弟媳妇家境好,又会说话,哄的婆婆眉开眼笑的,她进门不到半年就怀了孕,有她衬托着,就更没自己的活路了。
婆婆经常背地里嘲笑她是不会下蛋的母鸡,还让王拐子使劲使唤她。家里的苦活累活脏活什么的,都是她干的。
每天一早起来,她就要喂猪、喂鸡,给一家人做早饭,还得下地干活。相反老二媳妇则翘着二郎腿在屋里喝茶,嗑瓜子,陪着婆婆闲聊天,两人在一起多半都是说她的坏话。
她苦了十年,也累了十年,最终积劳成疾,得了癌症。一家子都选择不给她治疗,丈夫更是叫她干脆死在外面,她心里苦极,就在刚刚,她在村口的歪脖树上把自己给吊死了。
可谁知道这一转眼的功夫,自己居然没有死,非但没死,还回到了十年前,她十六岁的时候。
往事历历在目,一回想就觉得心肺都抽抽的疼。如果这一世还要再那么活一遍,那她宁可再去歪脖树上吊一回。
她吸了口气,让自己的情绪缓和下来。耳边隐隐约约还有那个声音,“回来啊,回来就好了。”

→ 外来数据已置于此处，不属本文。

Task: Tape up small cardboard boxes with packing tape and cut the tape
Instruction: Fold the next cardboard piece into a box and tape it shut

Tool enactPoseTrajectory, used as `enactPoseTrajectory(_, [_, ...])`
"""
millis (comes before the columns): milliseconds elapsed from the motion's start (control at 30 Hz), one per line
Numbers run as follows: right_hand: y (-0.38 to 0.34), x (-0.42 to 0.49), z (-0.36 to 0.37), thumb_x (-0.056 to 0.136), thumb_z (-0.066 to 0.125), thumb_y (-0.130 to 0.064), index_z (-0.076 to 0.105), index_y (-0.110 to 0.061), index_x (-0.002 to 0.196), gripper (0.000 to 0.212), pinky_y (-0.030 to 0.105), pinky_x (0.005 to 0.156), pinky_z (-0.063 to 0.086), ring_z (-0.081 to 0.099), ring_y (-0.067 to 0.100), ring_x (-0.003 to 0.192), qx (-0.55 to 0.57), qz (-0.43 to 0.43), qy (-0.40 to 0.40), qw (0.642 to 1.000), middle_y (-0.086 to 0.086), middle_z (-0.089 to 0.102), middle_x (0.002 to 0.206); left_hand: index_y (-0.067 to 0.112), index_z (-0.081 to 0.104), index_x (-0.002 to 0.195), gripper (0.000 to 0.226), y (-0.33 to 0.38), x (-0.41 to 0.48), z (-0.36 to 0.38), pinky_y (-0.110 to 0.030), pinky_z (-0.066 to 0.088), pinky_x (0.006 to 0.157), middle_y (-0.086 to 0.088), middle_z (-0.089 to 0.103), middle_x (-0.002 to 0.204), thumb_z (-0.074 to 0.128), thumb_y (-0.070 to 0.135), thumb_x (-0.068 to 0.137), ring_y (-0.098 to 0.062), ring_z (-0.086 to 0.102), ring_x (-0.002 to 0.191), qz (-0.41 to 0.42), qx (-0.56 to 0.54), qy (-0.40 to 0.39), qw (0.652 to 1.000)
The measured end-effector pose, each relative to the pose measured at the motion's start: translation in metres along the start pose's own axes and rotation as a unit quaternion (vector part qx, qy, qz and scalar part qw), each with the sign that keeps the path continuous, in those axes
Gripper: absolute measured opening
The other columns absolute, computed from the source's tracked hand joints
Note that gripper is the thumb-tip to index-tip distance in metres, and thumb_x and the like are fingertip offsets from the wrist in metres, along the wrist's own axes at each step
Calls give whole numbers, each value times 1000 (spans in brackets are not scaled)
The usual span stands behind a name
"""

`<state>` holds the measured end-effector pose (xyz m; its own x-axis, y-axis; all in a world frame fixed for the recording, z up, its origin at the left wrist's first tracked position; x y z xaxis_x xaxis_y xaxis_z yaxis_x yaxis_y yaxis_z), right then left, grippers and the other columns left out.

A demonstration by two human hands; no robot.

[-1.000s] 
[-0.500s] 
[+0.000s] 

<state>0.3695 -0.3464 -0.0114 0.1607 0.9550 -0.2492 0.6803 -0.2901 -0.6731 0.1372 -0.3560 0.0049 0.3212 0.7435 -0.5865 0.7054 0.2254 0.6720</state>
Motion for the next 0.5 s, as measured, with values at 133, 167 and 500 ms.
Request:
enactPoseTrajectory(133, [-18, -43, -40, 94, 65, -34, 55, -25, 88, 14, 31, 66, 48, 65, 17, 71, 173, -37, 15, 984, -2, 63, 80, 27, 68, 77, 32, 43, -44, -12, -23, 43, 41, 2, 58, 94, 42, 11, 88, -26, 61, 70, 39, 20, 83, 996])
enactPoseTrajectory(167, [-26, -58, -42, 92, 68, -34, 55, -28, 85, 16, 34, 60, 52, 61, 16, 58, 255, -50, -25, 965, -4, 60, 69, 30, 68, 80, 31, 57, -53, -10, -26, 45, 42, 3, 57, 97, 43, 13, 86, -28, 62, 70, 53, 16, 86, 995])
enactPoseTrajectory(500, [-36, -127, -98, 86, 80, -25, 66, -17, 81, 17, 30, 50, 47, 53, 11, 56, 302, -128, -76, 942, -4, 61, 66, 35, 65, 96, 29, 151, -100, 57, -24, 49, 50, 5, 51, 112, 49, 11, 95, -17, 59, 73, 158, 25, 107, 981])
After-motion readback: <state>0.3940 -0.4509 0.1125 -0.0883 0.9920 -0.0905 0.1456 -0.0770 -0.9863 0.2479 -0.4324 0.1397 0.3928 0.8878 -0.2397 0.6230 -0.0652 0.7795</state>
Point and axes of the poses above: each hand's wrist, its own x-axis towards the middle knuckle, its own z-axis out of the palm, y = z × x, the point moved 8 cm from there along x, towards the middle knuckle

很轻很轻,仿佛是从遥远的地方传过来的,隔着一个世纪传到了这里。
她又掐了一把自己,很疼。
这应该不是个梦吧?
屋里杜大娘听到声响,从窗户里往外一看,见是她,忙招呼着:“囡囡回来了,快进屋啊,在院子里站着做什么。”
囡囡是她的小名,是她爹还在世的时候给她取的,就是“宝贝女孩”的意思,预示着她是她爹手心里的宝贝。可爹虽疼她,却英年早逝,在她三岁的时候上山采石,结果山体滑坡,被石头给砸死了。
哥哥的小名叫铁头,村子里大部分男孩都有小名,不是叫铁蛋,就是铁头,要不就是臭蛋、狗蛋、狗剩什么的。农村里就有这种风俗,觉得取个贱名好养活。
听到母亲叫她,张晓英应了一声,不过却没迈步进屋。
因为她知道用不了多久王家就会来提亲了,半年之后就是她嫁到王家的日子,也同时开启了她长达十年的悲苦生活。
既然老天爷让她回来了,重活一世,她不想再成为别人摆弄的棋子。她想上学,她一定要完成她的学业,考上大学。这一世,她只想为了自己而活。
他们在的这个村子名叫码头村,有一条河,可能是古时候做过上下货的码头,因而得了这个村名。只不过后来河干了,当年的盛景不复从前。这里偏远、贫困,因为穷,很多人娶不上媳妇。
为了传宗接代以续香火,有女儿的人家,就以女儿嫁给对方兄弟作条件,为儿子换回一房媳妇以繁衍后代。或者在媒人的撮合下,张家兄妹或姐弟与王家姐弟或兄妹相互娶嫁;还有三家转亲的,就是由条件大致相当的三家兄妹或姐弟转着相互娶嫁,如买卖、等价交换一样。而家里实在太穷且又无姐妹换亲的,就只有打光棍的份了。
在这种陋习之下,母亲不免就打起了换亲的主意,就是要拿她给哥哥换一个嫂子回来。
现在她所要做的第一件事,就是要让她母亲打消换亲的念头。